-- YOUR INSTRUCTIONS --
Word for word, return the lines from the start of the entries below through the line that has "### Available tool".

(Entries taken from a collection)

* * * * * * *

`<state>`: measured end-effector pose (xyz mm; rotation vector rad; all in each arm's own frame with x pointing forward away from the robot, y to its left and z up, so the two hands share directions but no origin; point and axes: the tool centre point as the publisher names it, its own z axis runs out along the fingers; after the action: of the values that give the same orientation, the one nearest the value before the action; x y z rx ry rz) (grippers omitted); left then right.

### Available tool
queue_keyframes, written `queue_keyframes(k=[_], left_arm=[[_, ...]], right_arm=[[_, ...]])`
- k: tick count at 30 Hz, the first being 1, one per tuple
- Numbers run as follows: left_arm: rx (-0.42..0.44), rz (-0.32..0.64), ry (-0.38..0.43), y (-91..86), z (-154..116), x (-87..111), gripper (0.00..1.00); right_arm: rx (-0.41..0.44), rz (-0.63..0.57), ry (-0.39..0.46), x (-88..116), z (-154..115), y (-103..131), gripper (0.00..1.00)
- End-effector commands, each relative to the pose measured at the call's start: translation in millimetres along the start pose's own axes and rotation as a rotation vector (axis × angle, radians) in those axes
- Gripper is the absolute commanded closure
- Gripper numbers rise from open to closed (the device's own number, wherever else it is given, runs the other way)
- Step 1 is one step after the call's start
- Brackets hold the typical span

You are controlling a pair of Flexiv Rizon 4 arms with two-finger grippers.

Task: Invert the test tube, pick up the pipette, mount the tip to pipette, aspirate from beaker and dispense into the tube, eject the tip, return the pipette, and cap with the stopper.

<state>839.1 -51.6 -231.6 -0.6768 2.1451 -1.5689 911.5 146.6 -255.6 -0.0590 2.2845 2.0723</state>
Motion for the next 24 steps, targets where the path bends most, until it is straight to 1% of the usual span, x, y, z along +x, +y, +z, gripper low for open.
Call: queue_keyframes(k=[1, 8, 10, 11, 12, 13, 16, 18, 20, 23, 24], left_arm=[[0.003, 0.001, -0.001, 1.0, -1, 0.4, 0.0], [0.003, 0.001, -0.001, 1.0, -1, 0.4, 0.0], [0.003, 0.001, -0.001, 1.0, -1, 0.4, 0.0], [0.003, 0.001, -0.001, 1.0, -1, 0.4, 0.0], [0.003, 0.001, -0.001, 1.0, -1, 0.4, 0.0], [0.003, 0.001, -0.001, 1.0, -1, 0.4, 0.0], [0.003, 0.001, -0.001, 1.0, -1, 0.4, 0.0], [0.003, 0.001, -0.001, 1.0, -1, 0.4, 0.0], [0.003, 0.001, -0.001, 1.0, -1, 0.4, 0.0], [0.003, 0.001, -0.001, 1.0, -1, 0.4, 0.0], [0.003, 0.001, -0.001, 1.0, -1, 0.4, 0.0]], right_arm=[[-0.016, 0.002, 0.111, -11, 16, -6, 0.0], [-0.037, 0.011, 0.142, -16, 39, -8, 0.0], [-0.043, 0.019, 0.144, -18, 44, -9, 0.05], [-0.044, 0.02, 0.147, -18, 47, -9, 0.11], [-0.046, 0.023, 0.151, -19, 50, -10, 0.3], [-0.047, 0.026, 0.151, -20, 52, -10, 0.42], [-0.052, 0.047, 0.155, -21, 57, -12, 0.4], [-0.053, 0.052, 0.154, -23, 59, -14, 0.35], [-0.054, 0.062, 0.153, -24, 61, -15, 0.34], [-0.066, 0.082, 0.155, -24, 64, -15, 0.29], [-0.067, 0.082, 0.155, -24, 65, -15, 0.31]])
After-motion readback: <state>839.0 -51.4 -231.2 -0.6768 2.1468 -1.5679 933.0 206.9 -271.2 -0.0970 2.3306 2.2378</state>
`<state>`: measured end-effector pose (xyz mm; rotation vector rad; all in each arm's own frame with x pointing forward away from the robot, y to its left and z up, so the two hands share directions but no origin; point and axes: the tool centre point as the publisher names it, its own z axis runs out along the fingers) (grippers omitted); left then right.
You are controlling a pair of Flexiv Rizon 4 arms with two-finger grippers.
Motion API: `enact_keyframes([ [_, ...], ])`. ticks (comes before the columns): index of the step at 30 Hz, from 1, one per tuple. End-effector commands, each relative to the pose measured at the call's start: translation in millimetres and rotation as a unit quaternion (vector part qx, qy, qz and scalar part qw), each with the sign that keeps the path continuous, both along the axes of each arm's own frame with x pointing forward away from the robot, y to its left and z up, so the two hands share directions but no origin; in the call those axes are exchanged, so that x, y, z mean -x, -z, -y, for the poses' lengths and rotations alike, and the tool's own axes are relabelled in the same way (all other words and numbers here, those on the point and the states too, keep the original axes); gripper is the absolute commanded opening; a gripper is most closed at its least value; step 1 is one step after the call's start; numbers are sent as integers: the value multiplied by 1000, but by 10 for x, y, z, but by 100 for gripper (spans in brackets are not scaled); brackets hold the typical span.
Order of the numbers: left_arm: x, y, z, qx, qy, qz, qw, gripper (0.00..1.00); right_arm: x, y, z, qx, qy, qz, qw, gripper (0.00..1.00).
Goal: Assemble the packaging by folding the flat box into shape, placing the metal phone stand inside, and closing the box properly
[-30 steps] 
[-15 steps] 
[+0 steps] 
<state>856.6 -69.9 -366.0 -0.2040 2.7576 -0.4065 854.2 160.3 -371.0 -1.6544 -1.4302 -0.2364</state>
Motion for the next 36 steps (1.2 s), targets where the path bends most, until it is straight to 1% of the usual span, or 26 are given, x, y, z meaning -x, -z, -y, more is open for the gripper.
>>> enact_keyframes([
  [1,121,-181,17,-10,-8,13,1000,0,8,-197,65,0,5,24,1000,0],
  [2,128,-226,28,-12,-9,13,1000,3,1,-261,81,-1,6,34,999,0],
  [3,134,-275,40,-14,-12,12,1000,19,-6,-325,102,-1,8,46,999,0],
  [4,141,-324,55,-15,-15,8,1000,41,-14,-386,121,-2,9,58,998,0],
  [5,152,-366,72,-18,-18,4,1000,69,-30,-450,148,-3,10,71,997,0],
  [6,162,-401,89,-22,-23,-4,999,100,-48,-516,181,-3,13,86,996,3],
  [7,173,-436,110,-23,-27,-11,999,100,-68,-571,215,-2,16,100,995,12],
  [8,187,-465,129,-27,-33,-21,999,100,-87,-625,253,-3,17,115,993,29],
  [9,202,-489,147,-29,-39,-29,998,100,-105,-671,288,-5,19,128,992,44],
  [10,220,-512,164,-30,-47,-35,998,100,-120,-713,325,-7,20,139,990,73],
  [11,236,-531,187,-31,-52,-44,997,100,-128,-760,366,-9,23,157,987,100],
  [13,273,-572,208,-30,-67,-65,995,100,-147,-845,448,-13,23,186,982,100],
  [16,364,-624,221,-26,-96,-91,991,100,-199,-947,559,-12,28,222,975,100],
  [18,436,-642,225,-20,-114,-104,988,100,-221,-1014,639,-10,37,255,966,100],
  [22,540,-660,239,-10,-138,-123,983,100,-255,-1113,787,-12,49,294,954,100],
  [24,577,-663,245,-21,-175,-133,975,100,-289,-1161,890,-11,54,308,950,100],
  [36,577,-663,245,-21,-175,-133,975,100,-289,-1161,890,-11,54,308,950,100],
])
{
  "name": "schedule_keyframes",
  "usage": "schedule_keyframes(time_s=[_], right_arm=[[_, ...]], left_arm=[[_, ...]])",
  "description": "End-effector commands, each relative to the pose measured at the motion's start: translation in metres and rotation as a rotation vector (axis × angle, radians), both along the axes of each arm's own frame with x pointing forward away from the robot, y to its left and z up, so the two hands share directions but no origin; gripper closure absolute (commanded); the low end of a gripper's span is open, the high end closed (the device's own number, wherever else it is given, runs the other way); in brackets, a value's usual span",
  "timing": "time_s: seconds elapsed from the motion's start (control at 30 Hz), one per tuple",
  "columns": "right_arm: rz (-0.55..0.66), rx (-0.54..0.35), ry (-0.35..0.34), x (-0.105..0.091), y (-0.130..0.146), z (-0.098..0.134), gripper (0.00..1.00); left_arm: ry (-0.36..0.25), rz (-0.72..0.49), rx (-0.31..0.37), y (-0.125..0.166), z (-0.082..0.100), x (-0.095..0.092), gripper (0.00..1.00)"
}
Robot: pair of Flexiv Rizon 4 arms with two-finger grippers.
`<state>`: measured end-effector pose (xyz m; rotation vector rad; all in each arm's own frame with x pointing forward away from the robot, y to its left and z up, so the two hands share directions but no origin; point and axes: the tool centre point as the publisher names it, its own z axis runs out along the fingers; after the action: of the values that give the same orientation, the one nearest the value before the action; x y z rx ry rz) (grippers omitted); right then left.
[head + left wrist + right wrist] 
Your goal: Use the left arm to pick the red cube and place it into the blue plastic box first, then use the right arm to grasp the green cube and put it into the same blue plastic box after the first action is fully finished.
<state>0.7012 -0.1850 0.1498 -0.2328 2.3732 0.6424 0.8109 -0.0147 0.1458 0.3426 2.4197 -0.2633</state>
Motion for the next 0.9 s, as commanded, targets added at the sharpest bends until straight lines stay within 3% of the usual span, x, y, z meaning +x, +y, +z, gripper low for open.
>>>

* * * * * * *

-- ANSWER SECTION --
`<state>`: measured end-effector pose (xyz mm; rotation vector rad; all in each arm's own frame with x pointing forward away from the robot, y to its left and z up, so the two hands share directions but no origin; point and axes: the tool centre point as the publisher names it, its own z axis runs out along the fingers; after the action: of the values that give the same orientation, the one nearest the value before the action; x y z rx ry rz) (grippers omitted); left then right.

### Available tool

Work on this exercise has concluded.